El «más es mejor» lleva años colonizando el cuidado facial. El farmacéutico Vicente Calduch (CEO de Laboratorios Calduch) acaba de ponerle cifras a un error de formulación que se repite en consultas…

Vicente Calduch: por qué tu piel no necesita una rutina de diez pasos

El «más es mejor» lleva años colonizando el cuidado facial. El farmacéutico Vicente Calduch (CEO de Laboratorios Calduch) acaba de ponerle cifras a un error de formulación que se repite en consultas y redes: la piel no necesita diez pasos para mantenerse en buen estado. En una entrevista reciente en Woman Madame Figaro, el especialista sostiene que, a partir de los 40, basta con tres gestos sostenidos —hidratación con activos reparadores, fotoprotección diaria y un antioxidante— para sostener la barrera cutánea. Cualquier capa extra sin función demostrada es, en su lectura, ruido de marketing.

Hidratación y SPF, el eje no negociable

Calduch explica que el frío, el viento y los contrastes térmicos del invierno comprometen la barrera lipídica. Para revertirlo, recomienda fórmulas que combinen ceramidas, glicerina, ácido hialurónico, escualano o manteca de karité: «Las ceramidas ayudan a reforzar la barrera de la piel y los ingredientes hidratantes ayudan a mantener el agua en ella».

A esto se suma el SPF diario, sin excepciones estacionales. «El protector solar debería ser un gesto diario los 365 días del año, porque la radiación ultravioleta contribuye al fotoenvejecimiento y a la aparición de manchas», señala. A partir de los 40, mantenerlo es «especialmente importante para cuidar el aspecto y la salud de la piel a largo plazo», insiste.

Activos con evidencia y dónde no pasarse

El farmacéutico sitúa los retinoides entre los activos con más recorrido en piel madura: favorecen la renovación celular, mejoran la apariencia de las arrugas y contribuyen a unificar el tono. Para quien busque una alternativa vegetal o más suave, apunta al bakuchiol como opción interesante, aunque aclara que «no es exactamente lo mismo que un retinoide».

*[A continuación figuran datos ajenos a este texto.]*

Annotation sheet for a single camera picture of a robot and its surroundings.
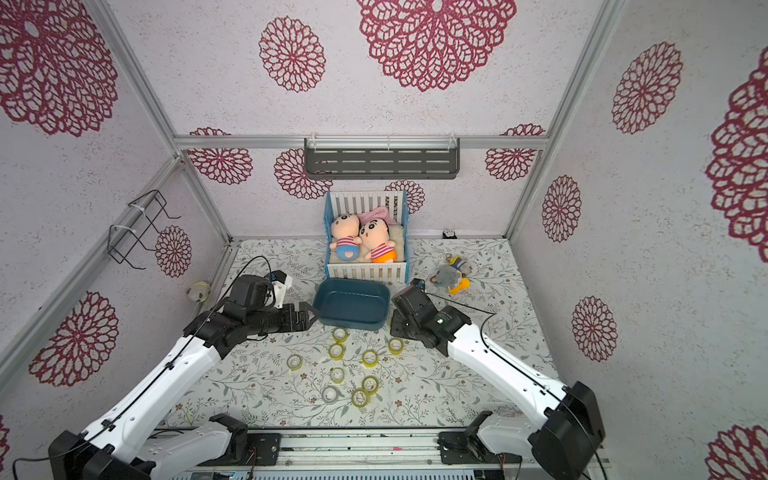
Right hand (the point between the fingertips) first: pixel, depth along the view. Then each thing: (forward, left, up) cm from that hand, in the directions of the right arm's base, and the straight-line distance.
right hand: (404, 325), depth 80 cm
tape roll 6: (-15, +12, -14) cm, 24 cm away
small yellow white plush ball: (+18, +70, -11) cm, 74 cm away
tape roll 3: (0, +2, -14) cm, 14 cm away
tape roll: (-6, +32, -13) cm, 35 cm away
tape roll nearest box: (+4, +20, -15) cm, 25 cm away
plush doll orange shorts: (+35, +10, -1) cm, 36 cm away
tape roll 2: (-3, +10, -15) cm, 18 cm away
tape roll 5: (-11, +9, -14) cm, 20 cm away
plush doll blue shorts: (+38, +20, -2) cm, 43 cm away
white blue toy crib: (+48, +19, +3) cm, 52 cm away
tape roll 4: (-9, +19, -14) cm, 25 cm away
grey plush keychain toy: (+24, -16, -10) cm, 31 cm away
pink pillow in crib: (+48, +9, -3) cm, 49 cm away
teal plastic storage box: (+16, +17, -15) cm, 27 cm away
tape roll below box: (-2, +20, -14) cm, 25 cm away
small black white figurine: (+52, -20, -16) cm, 58 cm away
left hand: (-1, +25, +5) cm, 26 cm away
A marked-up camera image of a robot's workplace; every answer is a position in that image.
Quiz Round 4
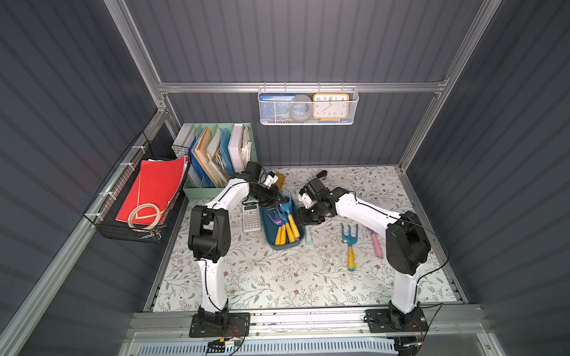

La vitamina C ocupa el tercer pilar. «Es un potente antioxidante que ayuda a proteger la piel frente al estrés oxidativo, mejorar la luminosidad y unificar el tono. Además, participa en la síntesis de colágeno», explica Calduch, que recomienda aplicarla por la mañana junto al SPF: «puede convertirse en un tándem excelente para prevenir los signos visibles del envejecimiento».

Sobre la exfoliación, el aviso es directo: «A partir de los 40 no se trata de exfoliar más, sino de exfoliar mejor y de forma habitual». La renovación celular se ralentiza con la edad, pero abusar de exfoliantes químicos o físicos en invierno puede provocar sequedad, irritación o sensibilidad si el estrato córneo ya está comprometido.

La conclusión es técnica, no estética: una rutina eficiente se mide por la biodisponibilidad de sus activos, no por el número de envases. Tres gestos —hidratación reforzada con ceramidas y ácido hialurónico, SPF constante y un antioxidante bien formulado como la vitamina C— cubren el grueso de las necesidades dérmicas a partir de los 40. Antes de añadir un cuarto o quinto producto, conviene revisar la lista de ingredientes en orden descendente y preguntarse si el activo está en concentración funcional o si solo aparece como reclamo al final del INCI. Lo demás, según Calduch, suele ser ruido de envase.